While many are wringing their hands about the post-truth US, our newly minted Trumplandia is not anything new, but the logical outcome of who we have always been  —  a belief culture skirting by on mythologies and false narratives to mask the ugly facts of our essential commitments to competition, consumerism, and capitalism.

Donald Trump is the best and most accurate personification of who the US currently is, but also the embodiment of who we have always been.

Founded as a revolt against monarchy, the framers of the Constitution used the rhetoric of freedom as a veneer for a few privileged men truly wanting the doors to exploitation, not closed, but opened just a tad wider so they could cozy in.

The newly founded free country allowed by law the enslavement of humans and the relegation of women to second-class citizenship.

“Life, liberty, and the pursuit of happiness” was post-truth.

Or at least only the sliver of truth for a select few white men already clutching power.

All you have to do is to listen now or to the record of black voices, women’s voices, the voices of the imprisoned and impoverished: “(America never was America to me.)” [4]
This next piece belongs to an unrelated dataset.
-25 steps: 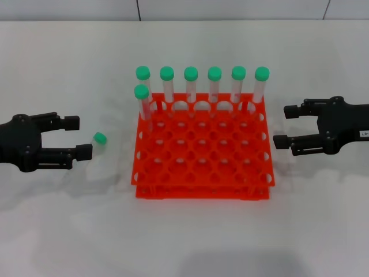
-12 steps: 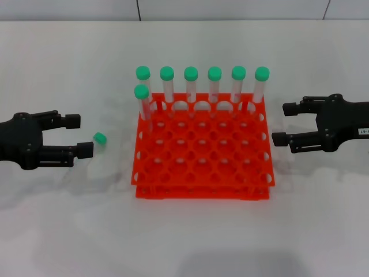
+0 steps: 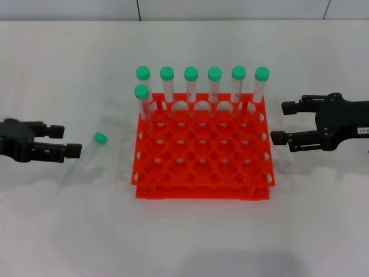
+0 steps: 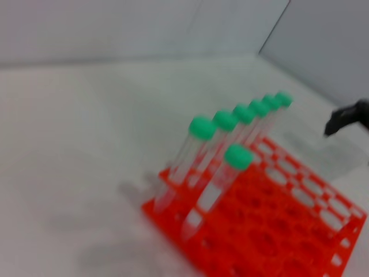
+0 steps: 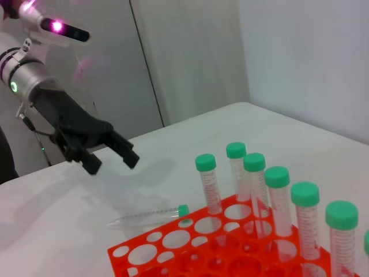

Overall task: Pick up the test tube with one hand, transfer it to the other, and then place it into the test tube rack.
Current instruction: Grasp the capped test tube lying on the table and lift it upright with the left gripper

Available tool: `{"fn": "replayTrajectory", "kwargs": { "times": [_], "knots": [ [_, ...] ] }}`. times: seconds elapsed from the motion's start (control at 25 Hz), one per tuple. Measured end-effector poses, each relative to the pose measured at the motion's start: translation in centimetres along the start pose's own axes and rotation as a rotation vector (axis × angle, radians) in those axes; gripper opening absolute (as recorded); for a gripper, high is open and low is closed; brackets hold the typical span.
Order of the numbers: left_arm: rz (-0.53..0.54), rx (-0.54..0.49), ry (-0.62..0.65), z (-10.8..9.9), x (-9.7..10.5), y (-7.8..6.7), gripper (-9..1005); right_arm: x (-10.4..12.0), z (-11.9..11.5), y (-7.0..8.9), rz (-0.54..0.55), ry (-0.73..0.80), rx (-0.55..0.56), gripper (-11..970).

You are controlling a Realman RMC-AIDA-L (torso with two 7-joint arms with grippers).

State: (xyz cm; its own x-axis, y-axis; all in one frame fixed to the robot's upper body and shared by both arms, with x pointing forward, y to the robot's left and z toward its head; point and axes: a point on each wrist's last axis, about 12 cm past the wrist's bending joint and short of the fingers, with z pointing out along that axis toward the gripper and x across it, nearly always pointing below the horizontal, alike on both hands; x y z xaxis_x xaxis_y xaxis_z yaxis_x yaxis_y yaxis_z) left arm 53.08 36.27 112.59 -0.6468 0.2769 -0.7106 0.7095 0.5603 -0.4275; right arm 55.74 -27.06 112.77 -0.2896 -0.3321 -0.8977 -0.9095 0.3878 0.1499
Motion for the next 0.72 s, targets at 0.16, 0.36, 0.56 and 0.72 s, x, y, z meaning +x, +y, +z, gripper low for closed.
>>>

Just as the robber baron era of US history was no blip on the country’s radar, but who we really are, the current ascension of Trumplandia is simply a more full unmasking of our complete failure at democracy and human liberation.

Trump’s apparent cabinet appointments, his claims he doesn’t need daily briefings, and the brash blurring of celebrity and huckster business acumen  —  these are the US laid bare.
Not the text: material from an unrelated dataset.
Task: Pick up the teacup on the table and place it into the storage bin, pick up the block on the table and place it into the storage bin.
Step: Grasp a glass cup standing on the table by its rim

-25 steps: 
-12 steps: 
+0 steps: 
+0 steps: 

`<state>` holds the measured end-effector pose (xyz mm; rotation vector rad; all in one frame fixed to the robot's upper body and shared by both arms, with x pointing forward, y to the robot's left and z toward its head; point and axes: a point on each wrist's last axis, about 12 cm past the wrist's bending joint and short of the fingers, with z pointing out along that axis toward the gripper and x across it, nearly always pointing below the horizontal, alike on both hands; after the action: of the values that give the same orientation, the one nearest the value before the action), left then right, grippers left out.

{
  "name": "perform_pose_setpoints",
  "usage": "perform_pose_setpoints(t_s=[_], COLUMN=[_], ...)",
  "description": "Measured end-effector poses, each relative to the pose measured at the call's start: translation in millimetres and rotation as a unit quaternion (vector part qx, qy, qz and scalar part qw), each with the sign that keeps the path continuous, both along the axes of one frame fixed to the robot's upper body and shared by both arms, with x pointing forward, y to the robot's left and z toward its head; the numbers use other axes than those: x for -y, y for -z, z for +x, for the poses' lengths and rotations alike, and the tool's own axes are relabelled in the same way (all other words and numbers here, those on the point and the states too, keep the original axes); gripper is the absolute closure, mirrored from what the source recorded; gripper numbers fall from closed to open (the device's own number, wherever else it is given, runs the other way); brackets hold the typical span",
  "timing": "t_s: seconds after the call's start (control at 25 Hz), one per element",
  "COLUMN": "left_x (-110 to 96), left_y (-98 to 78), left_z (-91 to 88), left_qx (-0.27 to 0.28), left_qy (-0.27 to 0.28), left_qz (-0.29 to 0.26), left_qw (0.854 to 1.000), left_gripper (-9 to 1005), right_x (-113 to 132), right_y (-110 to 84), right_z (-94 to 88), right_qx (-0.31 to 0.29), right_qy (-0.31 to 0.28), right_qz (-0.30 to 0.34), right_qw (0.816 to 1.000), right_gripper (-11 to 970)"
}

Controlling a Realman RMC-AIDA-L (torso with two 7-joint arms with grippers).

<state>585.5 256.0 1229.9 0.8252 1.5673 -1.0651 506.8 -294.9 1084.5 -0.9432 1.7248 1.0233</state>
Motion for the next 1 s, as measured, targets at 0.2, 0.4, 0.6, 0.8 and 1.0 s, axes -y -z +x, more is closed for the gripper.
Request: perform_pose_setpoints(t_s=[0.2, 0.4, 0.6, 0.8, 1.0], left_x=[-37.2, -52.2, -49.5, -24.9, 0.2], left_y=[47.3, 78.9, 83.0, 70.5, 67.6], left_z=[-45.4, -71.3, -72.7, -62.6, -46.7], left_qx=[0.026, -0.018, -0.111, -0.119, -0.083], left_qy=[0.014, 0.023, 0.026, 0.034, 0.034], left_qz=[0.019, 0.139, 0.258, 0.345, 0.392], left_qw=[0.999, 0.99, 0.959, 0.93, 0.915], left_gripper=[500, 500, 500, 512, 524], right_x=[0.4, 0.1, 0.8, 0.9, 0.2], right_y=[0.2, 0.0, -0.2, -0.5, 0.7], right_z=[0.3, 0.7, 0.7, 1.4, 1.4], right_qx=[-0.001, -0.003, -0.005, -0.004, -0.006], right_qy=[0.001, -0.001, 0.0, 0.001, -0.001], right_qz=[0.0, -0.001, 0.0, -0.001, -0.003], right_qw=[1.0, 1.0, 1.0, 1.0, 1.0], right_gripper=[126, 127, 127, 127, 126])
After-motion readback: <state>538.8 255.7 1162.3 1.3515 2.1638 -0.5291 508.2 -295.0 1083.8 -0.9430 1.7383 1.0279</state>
We have always been mostly branding  —  meritocracy, boot straps, upward mobility as marketing lingo with little basis in fact.

Political leaders have always sold the US public a bill of goods wrapped in the American flag; George W. Bush sold a war on repackaged lies, and there were essentially only consequences for the soldiers, the US public, and the victims of that war.

But the warmongers remain essentially unscathed.

And thus, Trump as Teflon blow hard reality TV star/business huckster is just a few notches past Ronald Reagan as Teflon actor.

The ugliest paradox of all is that in our lust for consumerism we have allowed market ideology to eat our democracy, and as the metaphor requires, the excrement has really hit the fan this time.

Footnotes:

[1] Engel, M. (2000). The struggle for control of public education: Market ideology vs. democratic values. Philadelphia, PA: Temple University Press.

[2] Callahan, R. E. (1962). Education and the cult of efficiency: A study of the social forces that have shaped the administration of the public schools. Chicago: The University of Chicago Press.

[3] See Education Technology and the ‘New Economy,’ Audrey Watters:

Although there is some lip service paid to learning computer programming in order to deepen students’ thinking and expand their creativity, much of the conversation about computer science is framed in terms of developing students who are “job ready”  —  the rationale for teaching computer science President Obama gave in his final State of the Union address in January.